Housing booms and busts seem to be the norm these days. Ten years ago, real estate was booming in countries such as the U.S. and Ireland. Then, values imploded spectacularly.
Today, the U.S. and Ireland are slowly on the mend. Meanwhile, other markets are surging. For example, Canadian home values ascended to record highs at the beginning of this year.
What does the future hold? It is difficult to predict, according to John P. McFarland, coordinator of the financial planning track at the Virginia Commonwealth University School of Business in Richmond.
Housing markets across the globe cannot be grouped together under a single label, McFarland says. However, he does believe the U.S. market now is near normal.
McFarland offers additional housing insights in the following interview.

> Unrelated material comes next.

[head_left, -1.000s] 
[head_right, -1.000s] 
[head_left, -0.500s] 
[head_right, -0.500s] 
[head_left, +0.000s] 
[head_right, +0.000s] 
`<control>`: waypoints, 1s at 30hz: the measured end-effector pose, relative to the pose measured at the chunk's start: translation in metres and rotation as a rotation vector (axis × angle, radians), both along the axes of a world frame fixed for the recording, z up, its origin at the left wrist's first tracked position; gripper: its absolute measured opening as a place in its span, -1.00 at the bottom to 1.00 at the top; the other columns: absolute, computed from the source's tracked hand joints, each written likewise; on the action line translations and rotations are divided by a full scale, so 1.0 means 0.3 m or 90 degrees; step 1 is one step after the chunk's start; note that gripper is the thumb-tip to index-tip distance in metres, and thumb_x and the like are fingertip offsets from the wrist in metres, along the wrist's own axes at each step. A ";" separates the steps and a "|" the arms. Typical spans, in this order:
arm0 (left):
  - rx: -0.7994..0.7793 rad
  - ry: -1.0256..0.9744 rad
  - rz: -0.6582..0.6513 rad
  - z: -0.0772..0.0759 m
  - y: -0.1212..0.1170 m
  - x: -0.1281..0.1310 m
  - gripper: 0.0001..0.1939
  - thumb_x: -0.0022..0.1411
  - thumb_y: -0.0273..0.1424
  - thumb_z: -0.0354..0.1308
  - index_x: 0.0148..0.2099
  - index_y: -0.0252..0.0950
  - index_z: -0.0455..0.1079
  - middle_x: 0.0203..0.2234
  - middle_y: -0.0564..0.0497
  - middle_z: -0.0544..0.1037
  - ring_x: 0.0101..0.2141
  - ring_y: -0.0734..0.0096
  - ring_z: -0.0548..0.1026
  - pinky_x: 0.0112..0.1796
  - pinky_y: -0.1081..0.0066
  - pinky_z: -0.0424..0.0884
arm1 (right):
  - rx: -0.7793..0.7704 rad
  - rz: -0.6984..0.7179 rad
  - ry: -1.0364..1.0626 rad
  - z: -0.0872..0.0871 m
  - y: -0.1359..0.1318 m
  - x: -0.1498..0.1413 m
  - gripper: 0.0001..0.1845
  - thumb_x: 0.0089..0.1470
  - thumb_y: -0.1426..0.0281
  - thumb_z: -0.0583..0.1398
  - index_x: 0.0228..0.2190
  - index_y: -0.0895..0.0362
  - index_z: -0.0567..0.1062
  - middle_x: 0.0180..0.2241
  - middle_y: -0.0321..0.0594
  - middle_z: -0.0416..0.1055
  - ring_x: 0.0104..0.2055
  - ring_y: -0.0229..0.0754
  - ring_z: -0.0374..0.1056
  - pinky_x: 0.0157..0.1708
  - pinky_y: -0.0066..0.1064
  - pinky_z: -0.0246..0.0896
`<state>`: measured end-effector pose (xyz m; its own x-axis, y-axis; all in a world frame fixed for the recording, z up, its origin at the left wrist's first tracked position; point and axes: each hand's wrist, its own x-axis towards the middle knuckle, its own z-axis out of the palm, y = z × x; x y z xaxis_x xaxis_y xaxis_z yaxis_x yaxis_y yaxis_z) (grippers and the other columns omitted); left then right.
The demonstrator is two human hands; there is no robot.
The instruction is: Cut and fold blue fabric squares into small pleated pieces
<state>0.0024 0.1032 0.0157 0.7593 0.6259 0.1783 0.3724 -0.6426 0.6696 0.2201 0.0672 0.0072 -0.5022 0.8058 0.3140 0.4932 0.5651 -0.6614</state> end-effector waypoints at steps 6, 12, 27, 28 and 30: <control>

Mortgage rates remain historically low, but they have risen from rock bottom. As rates continue to rise, how is it likely to affect the housing market?
As mortgage rates climb, we should initially see a slight reduction in contracts as those who are bottom-fishing drop out.
However, as they (rates) continue to climb, the people who are fearful of rates exceeding their ability to qualify may cause a boom in the marketplace as they try to beat the increases.
In 1981, condos in Los Angeles had lines around the block looking for mortgages at 20 percent based on the fear that they would rise higher.
What are the biggest remaining challenges to restoring the housing market to full health?
The biggest challenge to the housing market appears to be the large inventory of housing stock held by banks due to foreclosure.
All segments are showing signs of health, but foreclosure sales disproportionately depress pricing in neighborhoods with multiple foreclosures, and (they) discourage new listings.
Once this inventory is cleared, the market should appear much closer to historic levels.
The U.S. housing market endured many years of a painful contraction in home values. Now, it appears prices are on the rise, with some markets seeing values soar. What is your take on the health of the nation’s housing market today?
In line with the above comments, I think we are very near “normal.” I also think that some regional markets will always be “hot” and a source for speculation. This might create a local bubble, but (that) is a part of the normal (real estate) market.
News reports have suggested that the surging Canadian housing market may be close to overheating. Canada is another in a long line of countries that have seen housing values explode in recent years. Of course, in many of those nations, values later imploded. What do you think is driving this boom-bust cycle in so many countries?
It’s hard to put a single label on such disparate parts of the world. Ireland had a problem more serious than ours, and perhaps for the same reasons.
When the “wealth effect” — increased spending due to (a) perception of increased wealth, such as in increased housing prices — begins to influence the citizenry, the whole economy can become overheated.
As speculation becomes the norm, it lays the foundation for a bubble, and the popping sound cannot be far off.
The earliest well-known bubble was the “tulip mania” bubble in Holland in the 17th century. This one had an even shakier foundation than our recent (real estate) bubble, as it was based on an asset with serious shelf-life problems.
Canada may be in the early stages of “bubble-mania,” but they are generally more cautious as a nation than much of the world. They may be simply catching up with the rest of us.